The real price of the development of new Deepseek models remains unknown, because a figure cited in a single research document may not capture a full table of its costs. “I don’t think it’s $ 6 million, but even if it’s $ 60 million, it changes the game,” said Umesh Padval, Managing Director of Thomvest Ventures, a company that has invested in Cohere and other IA companies. “This will put pressure on the profitability of companies that focus on consumers’ AI.”
Shortly after, Deepseek revealed the details of his latest model, Ghodsi of Databricks says that customers have started to wonder if they could use it as well as the underlying techniques of Deepseek to reduce costs in their own organizations. He adds that an approach used by Deepseek engineers, known as the distillation, which implies using the output of a large language model to form another model, is relatively cheap and simple.
Padval says that the existence of models like Deepseek will ultimately benefit companies that seek to spend less for AI, but he says that many companies can have reservations about a Chinese model for tasks sensitive. Until now, at least an eminent AI company, perplexity, has publicly announced He uses Deepseek’s R1 model, but he says he is hosted “completely independent of China”.
Amjad Massad, the CEO of folding, a startup that provides AI coding tools, told Wired that he thought that the latest Deepseek models are impressive. Although he always finds that the Sonnet of Anthropic is better in many computer engineering tasks, he found that R1 is particularly good to transform text controls into code which can be executed on a computer. “We explore it especially for the reasoning of agents,” he adds.
The last two deepseek offers – Deepseek R1 and Deepseek R1 -Zero – are capable of the same type of simulated reasoning as the most advanced systems of Openai and Google. They all work by dividing the problems into constituent parts in order to approach them more effectively, a process which requires a considerable amount of additional training to ensure that AI reaches the right answer reliably.
A paper Published by Deepseek Researchers last week describes the approach that the company used to create its R1 models, which it claims to carry out on certain references as well as the revolutionary reasoning model of Openai called O1. The tactics used in depth includes a more automated method to learn how to properly solve problems as well as larger model transfer strategy to smaller models.
One of the hottest subjects of speculation on Deepseek is the equipment he could have used. The question is particularly remarkable because the US government has introduced a series of Export controls and other commercial restrictions in recent years aimed at limiting China’s ability to acquire and manufacture advanced chips that are necessary to build an advanced AI.
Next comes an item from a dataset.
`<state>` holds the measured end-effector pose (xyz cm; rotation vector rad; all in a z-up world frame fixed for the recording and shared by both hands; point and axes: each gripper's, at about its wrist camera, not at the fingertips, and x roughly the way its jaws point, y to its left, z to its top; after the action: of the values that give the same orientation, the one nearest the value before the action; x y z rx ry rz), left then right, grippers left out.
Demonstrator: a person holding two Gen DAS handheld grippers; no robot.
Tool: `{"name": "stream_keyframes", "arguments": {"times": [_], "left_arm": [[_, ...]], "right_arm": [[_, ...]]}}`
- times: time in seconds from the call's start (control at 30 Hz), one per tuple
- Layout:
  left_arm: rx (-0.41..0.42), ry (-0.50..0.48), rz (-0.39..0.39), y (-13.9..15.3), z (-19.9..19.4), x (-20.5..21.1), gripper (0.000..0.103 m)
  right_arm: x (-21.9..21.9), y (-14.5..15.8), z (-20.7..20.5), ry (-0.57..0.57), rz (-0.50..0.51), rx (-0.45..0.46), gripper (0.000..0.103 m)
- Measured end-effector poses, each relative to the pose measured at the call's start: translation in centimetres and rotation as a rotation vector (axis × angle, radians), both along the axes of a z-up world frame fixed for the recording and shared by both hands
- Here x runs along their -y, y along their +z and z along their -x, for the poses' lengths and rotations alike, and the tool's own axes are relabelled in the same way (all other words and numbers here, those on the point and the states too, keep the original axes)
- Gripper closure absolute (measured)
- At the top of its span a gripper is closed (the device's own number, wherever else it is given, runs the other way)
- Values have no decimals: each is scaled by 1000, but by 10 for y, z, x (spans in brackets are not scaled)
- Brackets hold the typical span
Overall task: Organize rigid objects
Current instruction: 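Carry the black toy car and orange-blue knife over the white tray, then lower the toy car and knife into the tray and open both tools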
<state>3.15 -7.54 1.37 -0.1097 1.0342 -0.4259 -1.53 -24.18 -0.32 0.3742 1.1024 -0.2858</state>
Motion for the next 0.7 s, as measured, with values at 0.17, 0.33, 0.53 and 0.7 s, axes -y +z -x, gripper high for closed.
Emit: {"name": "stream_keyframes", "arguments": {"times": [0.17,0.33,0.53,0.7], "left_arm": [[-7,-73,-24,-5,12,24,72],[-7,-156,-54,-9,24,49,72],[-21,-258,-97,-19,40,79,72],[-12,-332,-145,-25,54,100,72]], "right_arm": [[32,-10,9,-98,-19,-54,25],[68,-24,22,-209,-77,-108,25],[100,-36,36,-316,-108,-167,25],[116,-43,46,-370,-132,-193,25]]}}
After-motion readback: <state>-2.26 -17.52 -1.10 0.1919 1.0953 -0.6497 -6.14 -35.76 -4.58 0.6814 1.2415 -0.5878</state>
In a search document From August 2024, Deepseek indicated that he had access to a group of 10,000 NVIDIA A100 chips, which were placed under us restrictions announced in October 2022. In a separate paper From June of the same year, Deepseek said that an earlier model he created called Deepseek-V2 was developed using clusters of Nvidia H800 computer chips, a less capable component developed by Nvidia for comply with American export controls.
A source in an AI company that forms large AI models, which has asked to be anonymous to protect their professional relationships, believes that Deepseek probably used around 50,000 Nvidia chips to build its technology.
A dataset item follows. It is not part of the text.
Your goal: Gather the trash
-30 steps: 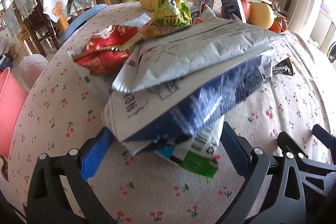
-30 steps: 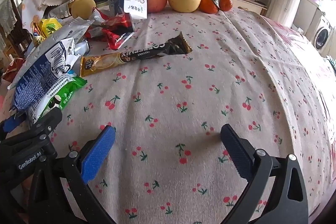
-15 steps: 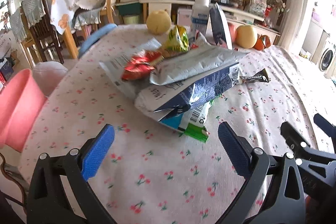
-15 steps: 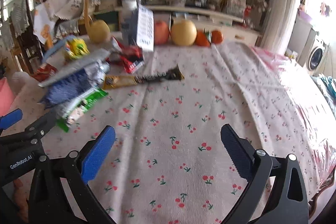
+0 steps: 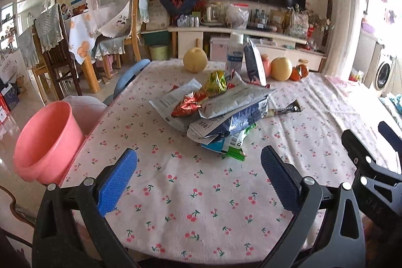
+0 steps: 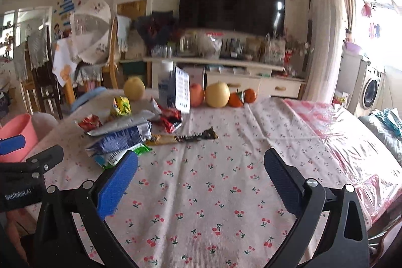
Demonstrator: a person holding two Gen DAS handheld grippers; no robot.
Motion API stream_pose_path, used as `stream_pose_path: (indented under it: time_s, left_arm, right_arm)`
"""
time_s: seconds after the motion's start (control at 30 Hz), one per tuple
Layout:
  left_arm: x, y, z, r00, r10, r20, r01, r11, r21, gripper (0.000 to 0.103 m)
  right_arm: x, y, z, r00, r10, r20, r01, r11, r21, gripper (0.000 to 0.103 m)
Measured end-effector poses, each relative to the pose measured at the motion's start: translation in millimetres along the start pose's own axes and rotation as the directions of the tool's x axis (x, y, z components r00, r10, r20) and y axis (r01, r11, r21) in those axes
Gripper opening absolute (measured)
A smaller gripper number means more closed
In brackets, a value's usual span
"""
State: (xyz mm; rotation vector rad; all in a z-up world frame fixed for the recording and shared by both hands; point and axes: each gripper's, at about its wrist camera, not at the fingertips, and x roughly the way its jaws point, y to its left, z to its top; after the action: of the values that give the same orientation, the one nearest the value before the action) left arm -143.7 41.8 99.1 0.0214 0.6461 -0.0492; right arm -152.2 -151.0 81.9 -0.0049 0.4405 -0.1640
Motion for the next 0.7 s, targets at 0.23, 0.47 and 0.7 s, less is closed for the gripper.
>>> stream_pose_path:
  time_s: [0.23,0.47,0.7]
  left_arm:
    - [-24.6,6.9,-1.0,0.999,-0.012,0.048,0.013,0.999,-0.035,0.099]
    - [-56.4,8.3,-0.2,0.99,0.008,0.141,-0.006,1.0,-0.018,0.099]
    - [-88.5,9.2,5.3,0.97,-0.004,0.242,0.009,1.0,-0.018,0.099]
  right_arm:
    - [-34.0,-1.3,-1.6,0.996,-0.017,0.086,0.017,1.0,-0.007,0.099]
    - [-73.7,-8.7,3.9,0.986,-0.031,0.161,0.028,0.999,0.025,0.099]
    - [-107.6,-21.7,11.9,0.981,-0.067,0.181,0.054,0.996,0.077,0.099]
Nvidia refused to comment directly on which of her Deepseek chips could have relying. “Deepseek is an excellent AI progression,” said a spokesperson for Nvidia in a press release, adding that the startup’s reasoning approach “requires a large number of NVIDIA GPU and high performance networking”.
However, the Deepseek models have been built, they seem to show that a less closed approach to develop AI is growing. In December, Clem Delangue, CEO of Huggingface, a platform that hosts models of artificial intelligence, predicted that A Chinese company would take the lead in AI due to the speed of innovation in open source models, which China has largely adopted. “It took place faster than I thought,” he says.